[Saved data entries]

+-------+

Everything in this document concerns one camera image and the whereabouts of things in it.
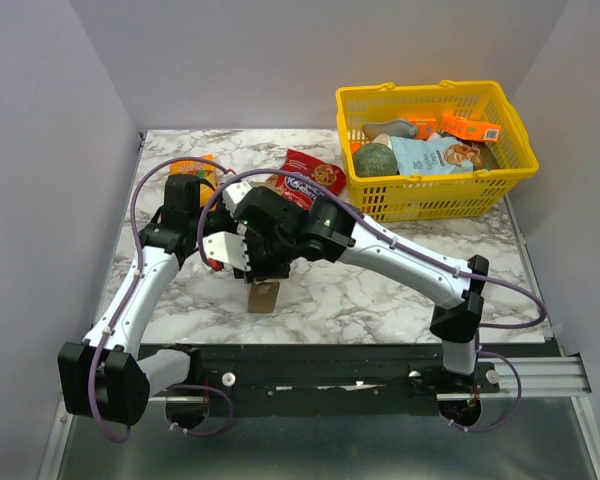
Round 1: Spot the brown cardboard express box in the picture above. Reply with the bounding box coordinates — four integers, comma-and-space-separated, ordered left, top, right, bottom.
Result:
247, 280, 280, 314

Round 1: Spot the aluminium frame profile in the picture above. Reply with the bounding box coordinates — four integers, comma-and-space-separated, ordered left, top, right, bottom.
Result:
40, 357, 600, 479

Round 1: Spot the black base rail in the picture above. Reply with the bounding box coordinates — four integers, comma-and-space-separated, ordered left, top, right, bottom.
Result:
156, 341, 567, 425

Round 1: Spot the orange snack packet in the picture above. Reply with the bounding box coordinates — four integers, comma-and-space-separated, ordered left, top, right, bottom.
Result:
169, 160, 218, 207

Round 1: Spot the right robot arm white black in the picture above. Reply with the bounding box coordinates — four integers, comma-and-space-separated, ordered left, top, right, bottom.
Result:
222, 184, 489, 392

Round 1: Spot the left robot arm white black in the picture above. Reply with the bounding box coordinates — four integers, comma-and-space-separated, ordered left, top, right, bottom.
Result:
58, 174, 205, 427

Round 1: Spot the green round melon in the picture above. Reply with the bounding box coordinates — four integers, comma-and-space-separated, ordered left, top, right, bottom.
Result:
352, 143, 398, 178

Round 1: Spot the grey pouch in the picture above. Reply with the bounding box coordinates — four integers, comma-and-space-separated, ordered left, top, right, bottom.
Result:
362, 118, 418, 140

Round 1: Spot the red candy bag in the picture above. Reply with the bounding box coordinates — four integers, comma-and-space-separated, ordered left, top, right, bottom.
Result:
266, 149, 346, 210

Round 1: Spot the small orange box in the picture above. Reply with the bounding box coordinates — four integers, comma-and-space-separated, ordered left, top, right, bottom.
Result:
404, 117, 439, 140

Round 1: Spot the orange carton box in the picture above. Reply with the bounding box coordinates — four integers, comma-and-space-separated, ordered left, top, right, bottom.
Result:
439, 113, 501, 142

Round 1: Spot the yellow plastic basket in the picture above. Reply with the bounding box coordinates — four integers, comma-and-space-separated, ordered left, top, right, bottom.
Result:
336, 80, 539, 222

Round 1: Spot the light blue chips bag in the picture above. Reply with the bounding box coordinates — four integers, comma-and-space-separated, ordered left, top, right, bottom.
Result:
390, 136, 487, 176

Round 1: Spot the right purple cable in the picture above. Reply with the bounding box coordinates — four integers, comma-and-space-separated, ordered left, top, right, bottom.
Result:
196, 168, 548, 434

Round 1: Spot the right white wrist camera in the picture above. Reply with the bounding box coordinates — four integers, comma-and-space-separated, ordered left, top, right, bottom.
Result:
202, 232, 251, 272

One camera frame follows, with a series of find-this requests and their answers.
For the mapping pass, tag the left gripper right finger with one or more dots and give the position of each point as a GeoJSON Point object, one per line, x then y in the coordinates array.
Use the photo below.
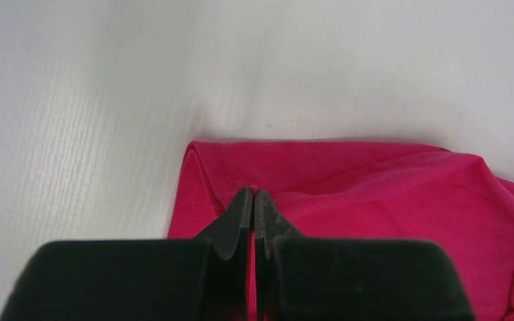
{"type": "Point", "coordinates": [310, 278]}

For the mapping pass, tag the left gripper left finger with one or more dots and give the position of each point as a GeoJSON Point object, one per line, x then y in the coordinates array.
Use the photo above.
{"type": "Point", "coordinates": [201, 278]}

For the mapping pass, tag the pink t shirt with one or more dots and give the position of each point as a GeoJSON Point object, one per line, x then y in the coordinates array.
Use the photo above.
{"type": "Point", "coordinates": [367, 189]}

+-------+

**About this task:** Going through the entries above, count the lines that have the word "finger" and state that count alone.

**Response to this task:** 2